An exact copy of all the data is the required output.

- - - -

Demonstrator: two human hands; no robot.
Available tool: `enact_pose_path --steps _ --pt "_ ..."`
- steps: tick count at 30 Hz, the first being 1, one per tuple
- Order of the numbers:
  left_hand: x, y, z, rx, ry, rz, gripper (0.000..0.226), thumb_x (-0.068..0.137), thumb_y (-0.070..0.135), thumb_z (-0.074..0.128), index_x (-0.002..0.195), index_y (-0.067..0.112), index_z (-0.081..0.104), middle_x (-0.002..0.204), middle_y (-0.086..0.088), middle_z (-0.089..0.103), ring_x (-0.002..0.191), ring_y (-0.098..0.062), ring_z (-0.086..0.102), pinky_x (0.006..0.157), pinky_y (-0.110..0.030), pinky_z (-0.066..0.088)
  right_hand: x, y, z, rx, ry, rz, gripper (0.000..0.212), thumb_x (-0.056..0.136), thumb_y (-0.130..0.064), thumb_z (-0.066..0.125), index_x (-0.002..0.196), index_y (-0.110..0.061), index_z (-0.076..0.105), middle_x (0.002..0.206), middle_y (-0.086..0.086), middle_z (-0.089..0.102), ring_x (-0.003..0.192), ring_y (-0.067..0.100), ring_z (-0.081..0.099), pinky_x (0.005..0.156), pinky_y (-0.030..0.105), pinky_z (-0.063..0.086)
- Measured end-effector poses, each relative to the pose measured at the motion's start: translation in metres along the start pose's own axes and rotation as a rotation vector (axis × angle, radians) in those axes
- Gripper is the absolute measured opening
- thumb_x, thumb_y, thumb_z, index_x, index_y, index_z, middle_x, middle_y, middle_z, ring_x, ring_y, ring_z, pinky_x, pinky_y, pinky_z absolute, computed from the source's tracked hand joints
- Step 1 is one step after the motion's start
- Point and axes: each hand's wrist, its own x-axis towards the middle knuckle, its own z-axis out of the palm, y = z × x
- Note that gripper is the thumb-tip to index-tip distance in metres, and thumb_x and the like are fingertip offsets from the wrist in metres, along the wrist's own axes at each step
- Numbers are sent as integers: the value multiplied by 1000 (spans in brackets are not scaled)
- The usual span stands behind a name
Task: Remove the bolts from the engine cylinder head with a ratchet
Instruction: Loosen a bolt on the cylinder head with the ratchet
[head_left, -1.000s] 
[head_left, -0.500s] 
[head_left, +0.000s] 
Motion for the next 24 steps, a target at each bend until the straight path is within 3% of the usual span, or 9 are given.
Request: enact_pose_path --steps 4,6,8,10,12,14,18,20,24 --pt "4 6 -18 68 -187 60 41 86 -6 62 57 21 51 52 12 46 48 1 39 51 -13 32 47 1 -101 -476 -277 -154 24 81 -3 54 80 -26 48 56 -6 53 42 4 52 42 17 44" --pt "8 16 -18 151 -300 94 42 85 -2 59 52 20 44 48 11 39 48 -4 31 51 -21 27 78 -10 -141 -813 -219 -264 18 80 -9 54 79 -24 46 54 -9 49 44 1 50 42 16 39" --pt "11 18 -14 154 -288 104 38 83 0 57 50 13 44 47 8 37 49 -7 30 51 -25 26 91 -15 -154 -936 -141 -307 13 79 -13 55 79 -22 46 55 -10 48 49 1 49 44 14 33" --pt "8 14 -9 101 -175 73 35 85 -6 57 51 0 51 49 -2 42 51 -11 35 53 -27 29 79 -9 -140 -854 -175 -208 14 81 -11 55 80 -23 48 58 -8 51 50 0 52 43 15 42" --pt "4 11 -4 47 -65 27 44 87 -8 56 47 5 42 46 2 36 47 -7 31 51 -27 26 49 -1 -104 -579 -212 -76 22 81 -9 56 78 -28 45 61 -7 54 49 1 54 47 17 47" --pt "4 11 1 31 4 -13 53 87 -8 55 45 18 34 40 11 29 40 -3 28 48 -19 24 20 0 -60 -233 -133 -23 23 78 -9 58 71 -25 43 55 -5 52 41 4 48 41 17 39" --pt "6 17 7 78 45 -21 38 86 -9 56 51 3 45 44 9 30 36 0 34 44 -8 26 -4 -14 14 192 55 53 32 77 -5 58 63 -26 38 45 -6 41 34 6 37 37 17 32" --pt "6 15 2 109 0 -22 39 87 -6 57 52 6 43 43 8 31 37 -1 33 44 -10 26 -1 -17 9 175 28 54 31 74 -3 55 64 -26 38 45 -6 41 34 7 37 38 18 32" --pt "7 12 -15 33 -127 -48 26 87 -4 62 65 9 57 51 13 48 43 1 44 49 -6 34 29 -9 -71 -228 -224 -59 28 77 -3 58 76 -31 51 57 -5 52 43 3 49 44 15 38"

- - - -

WORKED SOLUTION
Demonstrator: two human hands; no robot.
Available tool: `enact_pose_path --steps _ --pt "_ ..."`
- steps: tick count at 30 Hz, the first being 1, one per tuple
- Order of the numbers:
  left_hand: x, y, z, rx, ry, rz, gripper (0.000..0.226), thumb_x (-0.068..0.137), thumb_y (-0.070..0.135), thumb_z (-0.074..0.128), index_x (-0.002..0.195), index_y (-0.067..0.112), index_z (-0.081..0.104), middle_x (-0.002..0.204), middle_y (-0.086..0.088), middle_z (-0.089..0.103), ring_x (-0.002..0.191), ring_y (-0.098..0.062), ring_z (-0.086..0.102), pinky_x (0.006..0.157), pinky_y (-0.110..0.030), pinky_z (-0.066..0.088)
  right_hand: x, y, z, rx, ry, rz, gripper (0.000..0.212), thumb_x (-0.056..0.136), thumb_y (-0.130..0.064), thumb_z (-0.066..0.125), index_x (-0.002..0.196), index_y (-0.110..0.061), index_z (-0.076..0.105), middle_x (0.002..0.206), middle_y (-0.086..0.086), middle_z (-0.089..0.102), ring_x (-0.003..0.192), ring_y (-0.067..0.100), ring_z (-0.081..0.099), pinky_x (0.005..0.156), pinky_y (-0.030..0.105), pinky_z (-0.063..0.086)
- Measured end-effector poses, each relative to the pose measured at the motion's start: translation in metres along the start pose's own axes and rotation as a rotation vector (axis × angle, radians) in those axes
- Gripper is the absolute measured opening
- thumb_x, thumb_y, thumb_z, index_x, index_y, index_z, middle_x, middle_y, middle_z, ring_x, ring_y, ring_z, pinky_x, pinky_y, pinky_z absolute, computed from the source's tracked hand joints
- Step 1 is one step after the motion's start
- Point and axes: each hand's wrist, its own x-axis towards the middle knuckle, its own z-axis out of the palm, y = z × x
- Note that gripper is the thumb-tip to index-tip distance in metres, and thumb_x and the like are fingertip offsets from the wrist in metres, along the wrist's own axes at each step
- Numbers are sent as integers: the value multiplied by 1000 (spans in brackets are not scaled)
- The usual span stands behind a name
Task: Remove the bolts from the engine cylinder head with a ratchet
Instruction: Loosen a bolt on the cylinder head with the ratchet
[head_left, -1.000s] 
[head_left, -0.500s] 
[head_left, +0.000s] 
Motion for the next 24 steps, a target at each bend until the straight path is within 3% of the usual span, or 9 are given.
Request: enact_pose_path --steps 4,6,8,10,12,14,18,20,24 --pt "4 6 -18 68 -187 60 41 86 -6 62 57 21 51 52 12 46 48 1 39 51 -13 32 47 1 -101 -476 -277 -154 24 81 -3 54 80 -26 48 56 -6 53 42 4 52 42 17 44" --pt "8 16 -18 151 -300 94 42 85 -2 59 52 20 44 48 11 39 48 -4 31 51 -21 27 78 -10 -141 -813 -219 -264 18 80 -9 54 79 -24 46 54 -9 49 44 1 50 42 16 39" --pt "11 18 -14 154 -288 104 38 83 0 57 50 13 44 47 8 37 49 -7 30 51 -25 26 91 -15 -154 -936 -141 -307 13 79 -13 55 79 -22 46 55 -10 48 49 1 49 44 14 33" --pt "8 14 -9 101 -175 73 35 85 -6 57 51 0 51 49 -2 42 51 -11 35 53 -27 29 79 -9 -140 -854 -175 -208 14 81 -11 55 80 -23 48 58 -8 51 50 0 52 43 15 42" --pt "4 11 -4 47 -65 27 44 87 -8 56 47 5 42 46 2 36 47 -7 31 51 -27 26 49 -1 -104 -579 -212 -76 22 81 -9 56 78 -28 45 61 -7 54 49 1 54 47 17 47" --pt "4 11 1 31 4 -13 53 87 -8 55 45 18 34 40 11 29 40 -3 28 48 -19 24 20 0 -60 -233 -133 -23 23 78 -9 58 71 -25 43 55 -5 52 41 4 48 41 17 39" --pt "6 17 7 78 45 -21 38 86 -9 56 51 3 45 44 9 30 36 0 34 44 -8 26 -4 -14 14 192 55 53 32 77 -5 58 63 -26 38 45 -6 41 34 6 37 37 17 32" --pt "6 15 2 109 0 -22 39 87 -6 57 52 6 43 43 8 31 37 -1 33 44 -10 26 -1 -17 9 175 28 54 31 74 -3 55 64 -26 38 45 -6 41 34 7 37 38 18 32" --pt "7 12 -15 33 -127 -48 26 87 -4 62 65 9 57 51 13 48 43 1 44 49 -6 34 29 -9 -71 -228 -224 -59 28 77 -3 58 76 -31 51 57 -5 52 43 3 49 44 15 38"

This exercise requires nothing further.